Cerremos este apartado con una última distinción. Si bien la Edad Media fue una época de Cristiandad, y lo fue por excelencia, es preciso dejar bien en claro que la Cristiandad no se identifica con la Edad Media. La Cristiandad es una vocación permanente de la Iglesia y de los políticos cristianos. No siempre se podrá realizar hic et nunc, por ejemplo en los países comunistas, o incluso en los países liberales, mientras sigan siendo tales. Pero no por ello la Iglesia y los cristianos que actúan en el orden temporal renunciarán definitivamente a dicho ideal. Durante las persecuciones de los primeros siglos, o también en el transcurso de las invasiones de los bárbaros, que duraron décadas, los cristianos y sus jefes espirituales sabían perfectamente, como es obvio, que estaban lejos de vivir en un régimen de Cristiandad y que ese régimen era por aquel entonces irrealizable en lo inmediato. Sin embargo, en medio de las angustias y la sangre derramada, los mejores hombres de aquellos tiempos comenzaron a proyectarla. Fue precisamente en medio del torbellino de los bárbaros invasores que San Agustín se abocaría a escribir su gran obra “De Civitate Dei”, donde quedaron esbozados los principios estructurales de lo que, siete siglos después, sería la Cristiandad medieval.
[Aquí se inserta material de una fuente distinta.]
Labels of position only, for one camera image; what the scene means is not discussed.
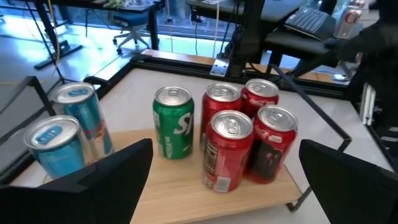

También hoy la Iglesia, si bien vive en un régimen a-cristiano o, como quería Péguy, post-cristiano, no puede renunciar para siempre al ideal de Cristiandad, que no es otra cosa que la impregnación social de los principios del Evangelio. Y si, por ventura, apareciese una nueva Cristiandad, sería sustancialmente igual a la de la Edad Media, aun cuando accidentalmente diferente, atendiendo a la diversidad de condiciones que caracteriza a la época actual en comparación con aquélla, tanto en el campo económico como social. Todo lo rescatable deberá ser salvado. Pero el ideal sigue en pie.
Notas:
[1] Cf. ¿Qué es la Edad Media? (título original: Pour en finir avec le moyen âge), Magisterio Español, Madrid 1979, p. 44.
[2] Cf. La Iglesia de la Catedral y de la Cruzada, Luis de Caralt, Barcelona, 1956, p. 11.
[3] Apogeo de la ciudad cristiana, Dictio, Buenos Aires, 1978, p. 220.
[4] ¿Qué es la Edad Media?…, p. 87.
[5] La Iglesia de la Catedral y de la Cruzada…, p. 10.
[6] Cf. La imagen del mundo. Introducción a la literatura medieval y renacentista, A. Bosch Ed., Barcelona 1980, pp. 64. 140.
[7] Puede leerse a este respecto, C. S. Lewis, op. cit., pp. 133-141.
[8] Ensayos acerca de la Edad Media, Aguilar, Madrid 1960, p. 251.
[9] Cf. Daniel-Rops, La Iglesia de la Catedral y de la Cruzada…, p. 39.
[10] Cf. Ibid., p. 40.
[11] Cf. Daniel-Rops, op. cit., pp. 41-42.